The data validation step operates on the gathered patient data to ensure that the data adheres to a specified set of profiles (in this case QiCore version 4.1.1). Inconsistencies with the gathered patient data and the specified profiles are documented within the patient data as contained resources. Any missing data requirements will also be documented within the returned patient data bundle (see the $gather operation specification for more information).

Evaluating the Measure

The measure evaluation occurs on both a patient-level and population-level. The prototype is testing a proportion measure. The result of the evaluation returns individual and population reports detailing population group membership, a measure score, and the resources that were used during evaluation.

Methodology

The prototype operates on a linear scale. Meaning each of the processes outlined above are evaluated sequentially for each patient. Therefore, as the population or resources within that population (i.e. patients and/or patient resources) increase, the time to evaluate will also increase.

The prototype was profiled using populations sizes of 1, 10, 50, 100, and 200 patients (test cases) in order to provide a reasonable representation of the linear scaling and represent several measure population groupings (i.e. simulate a real-world population). The patient data is randomly generated with adherence to certain requirements. The requirements include:

  • Each measure population group (Ineligible, Initial population, Denominator, Denominator Exception, Denominator Exclusion, and Numerator) must be represented whenever possible.
    • For the single patient population, a Numerator population group was profiled.
  • The population should have ~60% success rate for the Numerator measure population group.
  • The population should have ~80% success rate for the Initial population measure group.
  • The population must use valid patient data for the measure.
    • Some profile validation errors should appear for full coverage profiling, but those errors must not coincide with the data elements required to evaluate the measure.
Metrics

Each population set was randomly generated 100 times and profiled recording the average runtime for each process in the following table.

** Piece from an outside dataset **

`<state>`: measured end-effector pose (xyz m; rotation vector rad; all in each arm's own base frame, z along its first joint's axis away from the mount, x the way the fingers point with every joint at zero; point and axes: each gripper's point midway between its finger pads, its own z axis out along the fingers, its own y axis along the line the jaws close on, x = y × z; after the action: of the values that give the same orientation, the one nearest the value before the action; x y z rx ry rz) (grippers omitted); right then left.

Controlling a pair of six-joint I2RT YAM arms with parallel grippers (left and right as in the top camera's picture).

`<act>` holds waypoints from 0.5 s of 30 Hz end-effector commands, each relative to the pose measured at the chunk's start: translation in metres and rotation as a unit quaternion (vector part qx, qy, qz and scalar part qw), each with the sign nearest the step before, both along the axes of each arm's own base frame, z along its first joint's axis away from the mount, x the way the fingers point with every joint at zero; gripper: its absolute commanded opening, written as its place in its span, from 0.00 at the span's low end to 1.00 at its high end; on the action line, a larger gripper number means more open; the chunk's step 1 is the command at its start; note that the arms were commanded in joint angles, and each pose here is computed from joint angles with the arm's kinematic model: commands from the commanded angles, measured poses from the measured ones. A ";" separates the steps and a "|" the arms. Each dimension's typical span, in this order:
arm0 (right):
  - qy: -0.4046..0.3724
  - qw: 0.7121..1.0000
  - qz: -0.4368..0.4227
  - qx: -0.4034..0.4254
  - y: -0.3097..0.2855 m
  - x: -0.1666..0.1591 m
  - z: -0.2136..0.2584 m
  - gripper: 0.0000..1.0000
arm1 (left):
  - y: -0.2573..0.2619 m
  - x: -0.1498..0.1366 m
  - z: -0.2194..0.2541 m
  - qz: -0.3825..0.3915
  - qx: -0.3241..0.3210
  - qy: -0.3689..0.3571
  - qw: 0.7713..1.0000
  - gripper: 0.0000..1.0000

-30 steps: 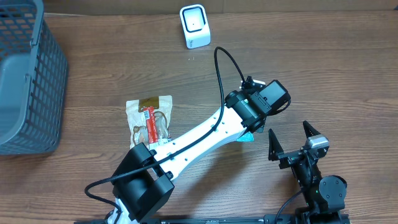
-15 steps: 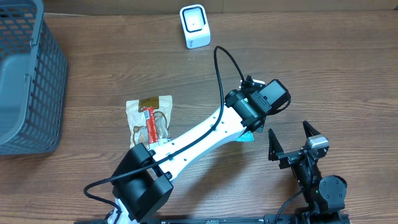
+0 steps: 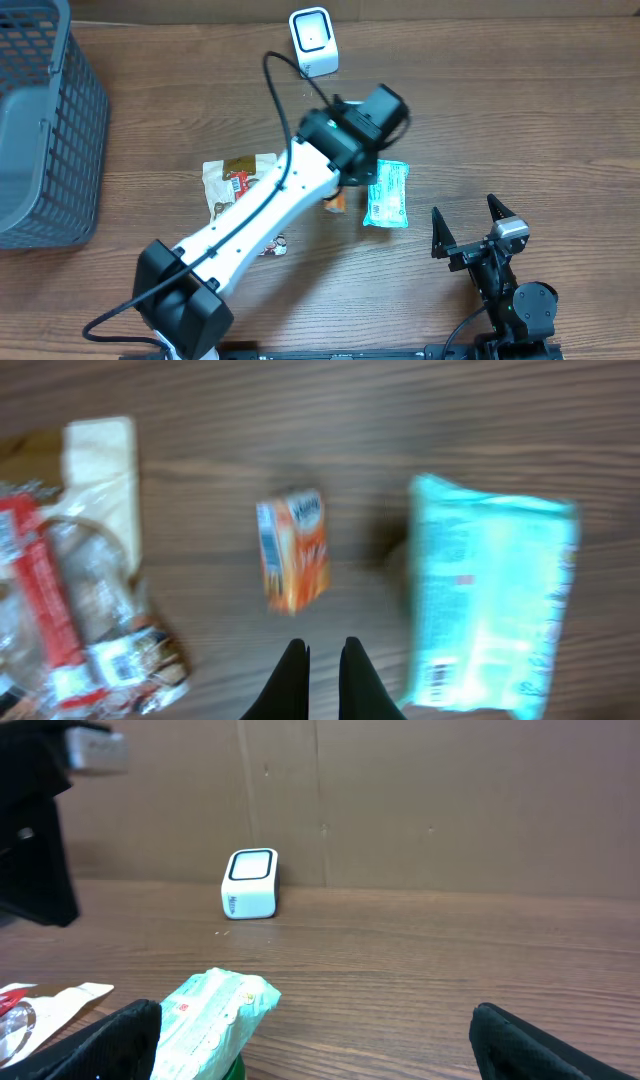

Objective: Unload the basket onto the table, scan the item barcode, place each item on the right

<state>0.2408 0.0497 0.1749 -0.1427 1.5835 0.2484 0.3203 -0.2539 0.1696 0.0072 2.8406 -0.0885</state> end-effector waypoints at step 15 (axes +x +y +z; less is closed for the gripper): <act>0.000 1.000 -0.004 0.001 -0.002 0.001 -0.003 1.00 | -0.033 -0.005 0.013 -0.062 -0.084 0.017 0.994 0.37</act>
<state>0.2408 0.0497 0.1748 -0.1429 1.5839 0.2481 0.3240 -0.2599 0.1698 0.0598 2.8813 -0.2326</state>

Number of Test Cases Combined Measure Evaluation Patient Data Queries Validation
1 01.113 00.657 00.401 00.056
10 08.623 05.088 03.104 00.431
50 43.477 25.651 15.652 02.174
100 01:24.834 50.052 30.540 04.242
200 02:44.587 01:37.106 59.251 08.229

CMS104 Performance Graph

The following chart displays the runtime distribution for each of the profiled processes:

Performance Enhancements

Although the prototype could be implemented as-is and perform reasonably well for smaller populations, it is not currently recommended as an enterprise-level solution. In order to scale the prototype for enterprise use, there are several enhancements that could be implemented to improve the overall performance and user experience including, but not limited to:

  • Using parallel programming to carry out various processes simultaneously.
    • Could vastly improve performance when gathering patient data across multiple facilities.
    • Could enable evaluating multiple measures across multiple populations.
  • Using asynchronous programming to reduce/eliminate the limitations of sequential processing.
    • Asynchronous programming is non-blocking, meaning the program does not have to wait for the process to finish before performing other tasks.
    • Would be very impactful when processing large populations.
    • Would allow the user to perform other tasks while the measure is being evaluated.
  • Using the FHIR Bulk Data API to gather the patient data.
    • Patient data retrieval would be vastly improved, especially for facilities with large datasets.
CMS104 Test Cases

The following table outlines example test cases for each measure population group and the expected result the prototype should produce.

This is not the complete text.